The full set of records is to be reproduced verbatim.

-=-=-=-=-

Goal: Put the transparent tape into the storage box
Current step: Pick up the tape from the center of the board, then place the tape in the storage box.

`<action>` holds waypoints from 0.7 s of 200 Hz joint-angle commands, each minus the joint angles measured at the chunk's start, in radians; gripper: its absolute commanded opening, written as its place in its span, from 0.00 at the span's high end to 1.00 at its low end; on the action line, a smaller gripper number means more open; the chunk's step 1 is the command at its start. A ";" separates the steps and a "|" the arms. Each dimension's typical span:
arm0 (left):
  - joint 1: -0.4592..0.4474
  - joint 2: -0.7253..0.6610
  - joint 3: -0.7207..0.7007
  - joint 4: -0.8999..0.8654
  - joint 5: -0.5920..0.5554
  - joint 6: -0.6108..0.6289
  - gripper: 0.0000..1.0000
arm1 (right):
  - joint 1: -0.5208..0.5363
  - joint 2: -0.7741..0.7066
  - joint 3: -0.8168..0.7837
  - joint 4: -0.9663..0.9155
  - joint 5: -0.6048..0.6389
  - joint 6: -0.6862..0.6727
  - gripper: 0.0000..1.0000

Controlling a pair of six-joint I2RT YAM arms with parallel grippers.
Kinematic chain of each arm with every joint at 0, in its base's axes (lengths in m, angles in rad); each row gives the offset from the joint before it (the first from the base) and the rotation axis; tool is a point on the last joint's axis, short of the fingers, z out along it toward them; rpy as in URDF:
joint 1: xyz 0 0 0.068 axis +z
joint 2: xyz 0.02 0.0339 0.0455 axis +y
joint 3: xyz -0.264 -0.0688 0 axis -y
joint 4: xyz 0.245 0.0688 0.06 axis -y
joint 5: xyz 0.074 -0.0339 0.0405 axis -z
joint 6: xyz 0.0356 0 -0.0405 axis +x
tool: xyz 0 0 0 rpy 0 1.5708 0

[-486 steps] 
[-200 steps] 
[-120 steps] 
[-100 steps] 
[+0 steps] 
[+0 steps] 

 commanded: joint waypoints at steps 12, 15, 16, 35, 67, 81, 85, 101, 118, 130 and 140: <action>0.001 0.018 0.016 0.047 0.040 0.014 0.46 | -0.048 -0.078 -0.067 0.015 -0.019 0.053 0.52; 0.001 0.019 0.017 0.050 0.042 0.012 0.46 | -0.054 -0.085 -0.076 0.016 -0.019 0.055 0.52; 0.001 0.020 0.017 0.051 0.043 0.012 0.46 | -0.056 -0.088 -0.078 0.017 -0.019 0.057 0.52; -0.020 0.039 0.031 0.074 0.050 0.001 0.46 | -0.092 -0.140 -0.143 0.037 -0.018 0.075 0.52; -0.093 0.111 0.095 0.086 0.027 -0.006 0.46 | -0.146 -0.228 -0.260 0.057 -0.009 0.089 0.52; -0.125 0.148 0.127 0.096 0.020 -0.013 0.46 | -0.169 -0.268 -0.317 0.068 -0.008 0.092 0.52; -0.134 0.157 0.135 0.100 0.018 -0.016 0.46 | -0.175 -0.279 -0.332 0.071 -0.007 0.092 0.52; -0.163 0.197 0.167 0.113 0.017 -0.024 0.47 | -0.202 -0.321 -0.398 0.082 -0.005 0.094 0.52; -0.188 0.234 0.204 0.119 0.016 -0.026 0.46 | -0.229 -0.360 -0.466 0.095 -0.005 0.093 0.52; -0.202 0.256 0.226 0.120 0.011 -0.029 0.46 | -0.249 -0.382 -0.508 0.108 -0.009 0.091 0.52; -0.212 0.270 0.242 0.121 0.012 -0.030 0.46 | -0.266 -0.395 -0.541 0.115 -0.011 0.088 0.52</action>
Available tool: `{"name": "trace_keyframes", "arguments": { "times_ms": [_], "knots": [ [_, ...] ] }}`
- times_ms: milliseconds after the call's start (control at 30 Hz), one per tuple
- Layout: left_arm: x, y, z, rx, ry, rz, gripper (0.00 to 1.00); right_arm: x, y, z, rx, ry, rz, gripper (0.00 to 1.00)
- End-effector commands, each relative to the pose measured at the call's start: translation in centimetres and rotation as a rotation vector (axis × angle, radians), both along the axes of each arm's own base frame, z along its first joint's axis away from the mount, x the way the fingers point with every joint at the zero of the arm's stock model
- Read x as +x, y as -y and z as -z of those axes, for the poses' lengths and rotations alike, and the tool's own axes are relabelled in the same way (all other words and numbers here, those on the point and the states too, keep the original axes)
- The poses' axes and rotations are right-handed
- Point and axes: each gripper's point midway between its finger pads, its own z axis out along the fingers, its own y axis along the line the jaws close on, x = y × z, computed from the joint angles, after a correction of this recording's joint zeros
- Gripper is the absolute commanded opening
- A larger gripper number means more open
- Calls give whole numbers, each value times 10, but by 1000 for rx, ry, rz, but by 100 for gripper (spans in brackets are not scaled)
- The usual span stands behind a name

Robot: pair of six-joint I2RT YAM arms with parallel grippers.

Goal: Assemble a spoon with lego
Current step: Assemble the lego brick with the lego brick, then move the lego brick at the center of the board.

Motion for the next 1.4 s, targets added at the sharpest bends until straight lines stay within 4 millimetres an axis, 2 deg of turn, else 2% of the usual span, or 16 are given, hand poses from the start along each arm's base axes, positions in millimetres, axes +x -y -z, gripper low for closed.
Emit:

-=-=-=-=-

RESULT =
Goal: Put the transparent tape into the storage box
Current step: Pick up the tape from the center of the board, then place the tape in the storage box.

`<action>` holds waypoints from 0.7 s of 200 Hz joint-angle commands, each minus the joint angles measured at the chunk's start, in radians; gripper: its absolute commanded opening, written as its place in its span, from 0.00 at the span's high end to 1.00 at its low end; on the action line, a smaller gripper number means more open; the chunk's step 1 is the command at its start. A ";" separates the steps and a "|" the arms. Each dimension's typical span:
arm0 (left):
  - joint 1: -0.4592..0.4474
  - joint 2: -0.7253..0.6610
  - joint 3: -0.7207..0.7007
  - joint 4: -0.8999..0.8654
  - joint 5: -0.5920..0.5554
  - joint 6: -0.6108..0.6289
  - gripper: 0.0000..1.0000
arm1 (right):
  - joint 1: -0.5208..0.5363
  - joint 2: -0.7741..0.7066
  - joint 3: -0.8168..0.7837
  - joint 4: -0.9663..0.9155
  - joint 5: -0.6048..0.6389
  - joint 6: -0.6862..0.6727
  - gripper: 0.0000..1.0000

Controlling a pair of six-joint I2RT YAM arms with parallel grippers.
Kinematic chain of each arm with every joint at 0, in its base's axes (lengths in m, angles in rad); each row gives the offset from the joint before it (the first from the base) and the rotation axis; tool is a point on the last joint's axis, short of the fingers, z out along it toward them; rpy as in URDF:
joint 1: xyz 0 0 0.068 axis +z
joint 2: xyz 0.02 0.0339 0.0455 axis +y
joint 3: xyz -0.264 -0.0688 0 axis -y
joint 4: xyz 0.245 0.0688 0.06 axis -y
joint 5: xyz 0.074 -0.0339 0.0405 axis -z
joint 6: xyz 0.0356 0 -0.0405 axis +x
tool: xyz 0 0 0 rpy 0 1.5708 0

[-486 steps] 
[-200 steps] 
[-120 steps] 
[-100 steps] 
[+0 steps] 
[+0 steps] 

 commanded: joint waypoints at steps 12, 15, 16, 35, 67, 81, 85, 101, 118, 130 and 140: <action>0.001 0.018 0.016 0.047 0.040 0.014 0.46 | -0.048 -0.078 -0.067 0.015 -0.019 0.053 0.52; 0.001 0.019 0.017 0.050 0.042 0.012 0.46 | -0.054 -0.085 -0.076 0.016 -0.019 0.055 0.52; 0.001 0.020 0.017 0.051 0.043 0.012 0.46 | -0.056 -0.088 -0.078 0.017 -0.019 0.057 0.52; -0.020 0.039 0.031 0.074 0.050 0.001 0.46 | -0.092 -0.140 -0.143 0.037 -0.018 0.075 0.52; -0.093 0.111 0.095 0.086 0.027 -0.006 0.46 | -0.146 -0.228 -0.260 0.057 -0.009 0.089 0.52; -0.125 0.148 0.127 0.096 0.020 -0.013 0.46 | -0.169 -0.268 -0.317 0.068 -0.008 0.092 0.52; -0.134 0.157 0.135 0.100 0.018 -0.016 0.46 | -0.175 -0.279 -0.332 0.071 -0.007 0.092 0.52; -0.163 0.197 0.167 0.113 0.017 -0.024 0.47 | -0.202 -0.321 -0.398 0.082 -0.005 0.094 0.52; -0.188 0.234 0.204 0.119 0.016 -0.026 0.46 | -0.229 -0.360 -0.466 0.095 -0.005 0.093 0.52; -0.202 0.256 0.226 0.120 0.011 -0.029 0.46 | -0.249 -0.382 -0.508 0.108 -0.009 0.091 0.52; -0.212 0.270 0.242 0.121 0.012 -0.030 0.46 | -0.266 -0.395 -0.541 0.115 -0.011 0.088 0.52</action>
Available tool: `{"name": "trace_keyframes", "arguments": { "times_ms": [_], "knots": [ [_, ...] ] }}`
- times_ms: milliseconds after the call's start (control at 30 Hz), one per tuple
- Layout: left_arm: x, y, z, rx, ry, rz, gripper (0.00 to 1.00); right_arm: x, y, z, rx, ry, rz, gripper (0.00 to 1.00)
- End-effector commands, each relative to the pose measured at the call's start: translation in centimetres and rotation as a rotation vector (axis × angle, radians), both along the axes of each arm's own base frame, z along its first joint's axis away from the mount, x the way the fingers point with every joint at the zero of the arm's stock model
- Read x as +x, y as -y and z as -z of those axes, for the poses' lengths and rotations alike, and the tool's own axes are relabelled in the same way (all other words and numbers here, those on the point and the states too, keep the original axes)
- The poses' axes and rotations are right-handed
- Point and axes: each gripper's point midway between its finger pads, its own z axis out along the fingers, its own y axis along the line the jaws close on, x = y × z, computed from the joint angles, after a correction of this recording's joint zeros
- Gripper is the absolute commanded opening
- A larger gripper number means more open
- Calls give whole numbers, each value times 10, but by 1000 for rx, ry, rz, but by 100 for gripper (spans in brackets are not scaled)
- The usual span stands behind a name

Robot: pair of six-joint I2RT YAM arms with parallel grippers.

Goal: Assemble a spoon with lego
Current step: Assemble the lego brick with the lego brick, then move the lego brick at the center of the board.

Motion for the next 1.4 s, targets added at the sharpest bends until straight lines stay within 4 millimetres an axis, 2 deg of turn, else 2% of the usual span, or 16 are given, hand poses from the start along each arm's base axes, positions in millimetres, axes +x -y -z, gripper low for closed.
Emit:

This answer is finished.